■ Required work: Return each line of the records below in which the string "silver" turns up.
+--
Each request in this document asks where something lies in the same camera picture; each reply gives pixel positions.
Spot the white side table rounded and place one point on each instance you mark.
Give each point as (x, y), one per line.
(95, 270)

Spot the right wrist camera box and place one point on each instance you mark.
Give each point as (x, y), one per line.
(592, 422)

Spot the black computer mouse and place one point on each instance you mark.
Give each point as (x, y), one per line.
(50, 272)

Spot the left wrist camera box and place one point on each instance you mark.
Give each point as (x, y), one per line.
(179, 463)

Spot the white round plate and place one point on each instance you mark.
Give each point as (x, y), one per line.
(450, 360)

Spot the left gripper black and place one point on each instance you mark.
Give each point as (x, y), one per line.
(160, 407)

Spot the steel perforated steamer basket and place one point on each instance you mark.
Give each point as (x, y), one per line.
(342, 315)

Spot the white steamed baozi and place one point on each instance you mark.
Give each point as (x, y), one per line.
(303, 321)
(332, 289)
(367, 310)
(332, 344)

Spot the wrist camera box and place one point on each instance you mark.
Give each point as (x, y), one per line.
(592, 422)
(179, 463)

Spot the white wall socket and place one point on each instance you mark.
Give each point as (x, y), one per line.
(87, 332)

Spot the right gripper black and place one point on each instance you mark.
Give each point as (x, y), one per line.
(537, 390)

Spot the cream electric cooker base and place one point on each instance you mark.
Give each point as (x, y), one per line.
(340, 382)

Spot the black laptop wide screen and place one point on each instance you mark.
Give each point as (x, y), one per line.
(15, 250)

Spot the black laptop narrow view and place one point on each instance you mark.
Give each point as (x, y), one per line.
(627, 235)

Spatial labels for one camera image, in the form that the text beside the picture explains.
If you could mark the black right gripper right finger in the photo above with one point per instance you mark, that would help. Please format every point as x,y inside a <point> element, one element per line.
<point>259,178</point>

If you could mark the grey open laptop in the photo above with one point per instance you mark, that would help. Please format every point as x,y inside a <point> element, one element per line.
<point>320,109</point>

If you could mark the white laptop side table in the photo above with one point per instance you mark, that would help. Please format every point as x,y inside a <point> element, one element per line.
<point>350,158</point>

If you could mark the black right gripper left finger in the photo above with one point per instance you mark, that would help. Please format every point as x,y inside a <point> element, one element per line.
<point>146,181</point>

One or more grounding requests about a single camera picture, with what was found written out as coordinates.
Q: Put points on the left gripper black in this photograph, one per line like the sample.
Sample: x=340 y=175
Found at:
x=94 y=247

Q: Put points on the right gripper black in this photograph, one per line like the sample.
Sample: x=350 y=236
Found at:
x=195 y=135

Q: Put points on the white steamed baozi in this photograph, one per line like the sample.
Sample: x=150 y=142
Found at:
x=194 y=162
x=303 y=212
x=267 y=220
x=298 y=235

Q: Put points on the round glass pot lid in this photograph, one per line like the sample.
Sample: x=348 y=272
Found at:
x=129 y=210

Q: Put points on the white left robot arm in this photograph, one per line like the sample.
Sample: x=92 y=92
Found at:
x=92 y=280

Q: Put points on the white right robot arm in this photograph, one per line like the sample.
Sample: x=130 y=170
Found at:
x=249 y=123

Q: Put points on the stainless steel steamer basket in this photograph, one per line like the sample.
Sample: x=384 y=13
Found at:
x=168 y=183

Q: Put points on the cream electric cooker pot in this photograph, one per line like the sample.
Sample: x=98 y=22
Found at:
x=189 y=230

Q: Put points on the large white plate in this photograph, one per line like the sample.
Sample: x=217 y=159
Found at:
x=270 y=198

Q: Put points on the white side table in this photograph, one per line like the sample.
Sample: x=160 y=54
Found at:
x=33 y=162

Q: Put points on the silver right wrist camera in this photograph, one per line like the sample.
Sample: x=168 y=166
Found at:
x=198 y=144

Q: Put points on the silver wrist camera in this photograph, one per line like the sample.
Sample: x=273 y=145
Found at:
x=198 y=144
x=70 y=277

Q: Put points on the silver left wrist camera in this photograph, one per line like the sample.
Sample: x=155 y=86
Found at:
+--
■ Your solution:
Q: Put points on the silver right wrist camera in this photograph, one per line like the sample.
Q: Put points on the silver wrist camera in this photograph, one per line like the sample.
Q: Put points on the silver left wrist camera in this photograph, one per line like the sample.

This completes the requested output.